What the exercise asks >> Lines holding the string "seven": copy each one from the listing below.

Records supplied >>
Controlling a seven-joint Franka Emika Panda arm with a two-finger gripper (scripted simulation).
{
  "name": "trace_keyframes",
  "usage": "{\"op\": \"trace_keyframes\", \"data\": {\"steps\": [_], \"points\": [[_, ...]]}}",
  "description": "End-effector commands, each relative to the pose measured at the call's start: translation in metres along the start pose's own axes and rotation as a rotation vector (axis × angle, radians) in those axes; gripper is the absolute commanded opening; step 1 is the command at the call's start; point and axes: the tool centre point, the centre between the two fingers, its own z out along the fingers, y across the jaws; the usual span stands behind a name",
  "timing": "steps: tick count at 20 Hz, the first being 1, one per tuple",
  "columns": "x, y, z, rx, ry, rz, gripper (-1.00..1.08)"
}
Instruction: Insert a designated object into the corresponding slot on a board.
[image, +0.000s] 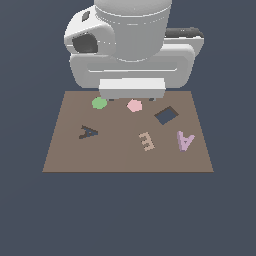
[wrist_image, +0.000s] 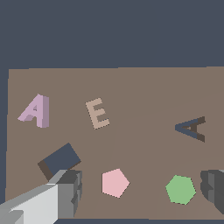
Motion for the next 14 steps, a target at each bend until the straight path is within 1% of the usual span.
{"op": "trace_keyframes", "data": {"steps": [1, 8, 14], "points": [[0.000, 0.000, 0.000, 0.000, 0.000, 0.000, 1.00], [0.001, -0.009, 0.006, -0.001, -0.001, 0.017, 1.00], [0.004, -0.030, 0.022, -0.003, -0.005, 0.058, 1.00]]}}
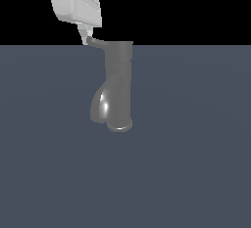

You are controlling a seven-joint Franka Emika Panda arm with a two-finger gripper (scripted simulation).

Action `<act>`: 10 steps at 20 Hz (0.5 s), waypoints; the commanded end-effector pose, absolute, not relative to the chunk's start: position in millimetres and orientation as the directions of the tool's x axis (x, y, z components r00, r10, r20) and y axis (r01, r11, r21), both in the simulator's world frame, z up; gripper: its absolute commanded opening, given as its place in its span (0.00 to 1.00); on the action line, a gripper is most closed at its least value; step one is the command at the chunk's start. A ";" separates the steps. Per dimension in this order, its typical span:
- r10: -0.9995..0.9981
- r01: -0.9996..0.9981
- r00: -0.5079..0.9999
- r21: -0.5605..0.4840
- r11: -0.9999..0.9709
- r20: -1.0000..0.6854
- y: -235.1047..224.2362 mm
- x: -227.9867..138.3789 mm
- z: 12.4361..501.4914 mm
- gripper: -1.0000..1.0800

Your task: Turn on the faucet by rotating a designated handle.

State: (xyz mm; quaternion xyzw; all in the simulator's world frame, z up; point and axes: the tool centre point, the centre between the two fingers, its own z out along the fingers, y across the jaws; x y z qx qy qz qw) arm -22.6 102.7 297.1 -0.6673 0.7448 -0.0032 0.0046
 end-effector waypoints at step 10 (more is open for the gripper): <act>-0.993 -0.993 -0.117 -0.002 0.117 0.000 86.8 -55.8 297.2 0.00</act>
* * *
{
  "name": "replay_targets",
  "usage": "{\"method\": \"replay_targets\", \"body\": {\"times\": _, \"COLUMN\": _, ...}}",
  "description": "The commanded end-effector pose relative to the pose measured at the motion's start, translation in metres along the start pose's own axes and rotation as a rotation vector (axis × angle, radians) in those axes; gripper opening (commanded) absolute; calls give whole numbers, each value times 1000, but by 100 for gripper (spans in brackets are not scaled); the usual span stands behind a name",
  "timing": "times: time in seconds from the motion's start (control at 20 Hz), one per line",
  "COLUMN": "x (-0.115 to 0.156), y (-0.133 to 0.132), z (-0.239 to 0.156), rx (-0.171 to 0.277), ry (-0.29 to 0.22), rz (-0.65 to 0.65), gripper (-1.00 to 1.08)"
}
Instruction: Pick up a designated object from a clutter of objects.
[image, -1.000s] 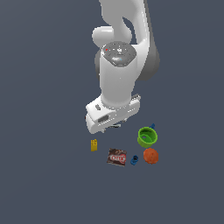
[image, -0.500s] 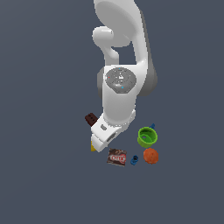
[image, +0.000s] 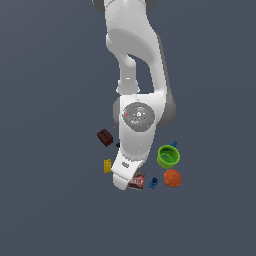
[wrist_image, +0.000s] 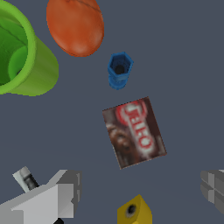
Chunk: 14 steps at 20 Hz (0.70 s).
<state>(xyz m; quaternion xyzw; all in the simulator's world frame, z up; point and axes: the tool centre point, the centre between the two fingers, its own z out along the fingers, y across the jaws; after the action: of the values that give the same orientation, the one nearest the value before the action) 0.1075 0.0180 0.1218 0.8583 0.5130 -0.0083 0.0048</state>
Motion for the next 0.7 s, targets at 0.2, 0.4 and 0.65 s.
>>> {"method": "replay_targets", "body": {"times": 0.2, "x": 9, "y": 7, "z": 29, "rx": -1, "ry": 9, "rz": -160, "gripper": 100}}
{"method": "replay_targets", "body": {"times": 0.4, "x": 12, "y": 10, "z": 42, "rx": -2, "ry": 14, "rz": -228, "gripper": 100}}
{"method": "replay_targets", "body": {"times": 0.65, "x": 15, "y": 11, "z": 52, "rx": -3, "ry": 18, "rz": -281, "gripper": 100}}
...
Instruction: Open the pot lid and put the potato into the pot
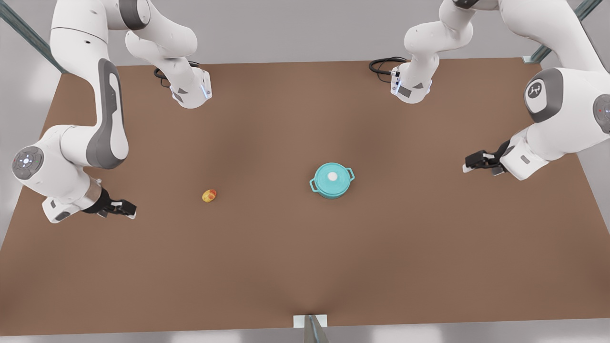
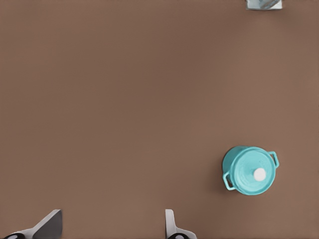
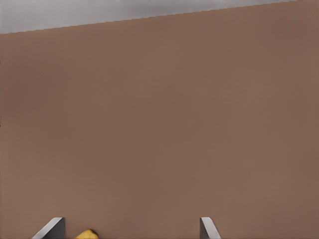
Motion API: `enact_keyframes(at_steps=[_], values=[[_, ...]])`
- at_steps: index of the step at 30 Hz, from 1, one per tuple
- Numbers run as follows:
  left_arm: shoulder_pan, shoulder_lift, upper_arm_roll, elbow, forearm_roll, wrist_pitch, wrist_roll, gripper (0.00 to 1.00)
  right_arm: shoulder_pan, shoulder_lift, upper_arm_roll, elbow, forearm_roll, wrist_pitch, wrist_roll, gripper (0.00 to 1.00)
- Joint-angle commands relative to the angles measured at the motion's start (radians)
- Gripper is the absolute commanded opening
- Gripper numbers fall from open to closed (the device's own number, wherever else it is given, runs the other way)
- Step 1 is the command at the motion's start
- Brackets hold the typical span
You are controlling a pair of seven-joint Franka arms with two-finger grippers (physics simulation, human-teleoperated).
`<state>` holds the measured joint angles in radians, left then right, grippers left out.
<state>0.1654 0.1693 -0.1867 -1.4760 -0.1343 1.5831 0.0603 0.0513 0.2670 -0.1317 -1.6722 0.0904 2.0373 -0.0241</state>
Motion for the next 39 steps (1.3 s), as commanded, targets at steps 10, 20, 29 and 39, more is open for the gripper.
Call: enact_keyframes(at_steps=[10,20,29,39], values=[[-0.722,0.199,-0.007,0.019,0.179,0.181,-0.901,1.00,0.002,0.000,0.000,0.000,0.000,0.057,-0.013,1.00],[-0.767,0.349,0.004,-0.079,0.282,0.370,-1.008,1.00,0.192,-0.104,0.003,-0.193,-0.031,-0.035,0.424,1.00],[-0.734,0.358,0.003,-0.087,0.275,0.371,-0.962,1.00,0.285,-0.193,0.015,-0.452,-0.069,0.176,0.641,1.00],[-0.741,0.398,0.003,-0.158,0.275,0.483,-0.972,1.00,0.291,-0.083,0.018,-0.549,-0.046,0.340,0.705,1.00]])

Solution to the exercise >>
Controlling a seven-joint Franka Emika Panda arm with a two-finger gripper (scripted simulation).
You are controlling a seven-joint Franka Emika Panda arm with a two-finger gripper (scripted simulation).
You are controlling a pair of seven-joint Franka arms with two-finger grippers (physics simulation, human-teleoperated).

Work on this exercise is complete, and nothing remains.